My relationship with commas is kind of like my relationship with makeup. I love them so much I end up slapping them in places they don’t belong. It makes no sense and looks terrible but I feel like I’ve accomplished something when I’m done.
OMG YES. Back when I still used to write fic, I had a friend beta for me. She actually called me a comma whore. XD
I don’t know what’s wrong with me! I think I have a problem. Is there some sort of comma-addicts support group out there somewhere?
To be honest, my whole relationship with grammar is tenuous at best. It pretty much boils down to, “well, it LOOKS right. I don’t know if it is and I don’t know why but it LOOKS like it’s probably right.”

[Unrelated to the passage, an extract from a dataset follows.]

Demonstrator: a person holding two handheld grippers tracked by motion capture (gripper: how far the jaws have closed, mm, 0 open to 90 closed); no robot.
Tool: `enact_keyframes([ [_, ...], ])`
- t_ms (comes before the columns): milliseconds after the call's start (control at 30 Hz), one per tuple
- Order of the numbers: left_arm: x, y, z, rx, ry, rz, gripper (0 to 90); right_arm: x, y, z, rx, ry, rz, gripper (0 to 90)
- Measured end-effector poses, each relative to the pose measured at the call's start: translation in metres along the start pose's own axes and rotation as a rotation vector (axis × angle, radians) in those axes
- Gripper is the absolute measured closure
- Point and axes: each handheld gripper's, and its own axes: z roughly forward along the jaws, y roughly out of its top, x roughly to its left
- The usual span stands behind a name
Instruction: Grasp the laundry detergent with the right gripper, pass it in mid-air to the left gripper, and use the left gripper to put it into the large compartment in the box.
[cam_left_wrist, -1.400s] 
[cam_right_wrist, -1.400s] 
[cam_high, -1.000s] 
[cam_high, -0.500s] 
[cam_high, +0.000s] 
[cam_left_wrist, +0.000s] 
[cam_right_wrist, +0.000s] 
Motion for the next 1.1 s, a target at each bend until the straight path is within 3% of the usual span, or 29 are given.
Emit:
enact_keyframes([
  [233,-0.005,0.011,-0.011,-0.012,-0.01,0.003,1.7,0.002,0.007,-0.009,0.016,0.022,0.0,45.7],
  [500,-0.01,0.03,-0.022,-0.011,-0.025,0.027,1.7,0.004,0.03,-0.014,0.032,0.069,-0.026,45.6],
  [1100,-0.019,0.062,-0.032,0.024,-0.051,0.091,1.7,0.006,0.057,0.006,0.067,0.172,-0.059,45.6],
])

If there isn’t, we need to start one.
Fun Fact: I dropped out of high school during my junior year. I think. That whole point of my life is a little hazy to be honest. But even when I was still in school, I mostly taught myself everything I know. So needless to say, sometimes grammar and I throw down. And sometimes I lose horribly.
Woo, high school dropouts represent! Replace “junior year” with “freshman year” and I could have written that.
Huh. Well, how ‘bout that. I’m usually quite hesitant to tell people I’m a drop out because of their reactions. It’s good to know I’m not the only one (although it would have been better if we could have all finished school without incident).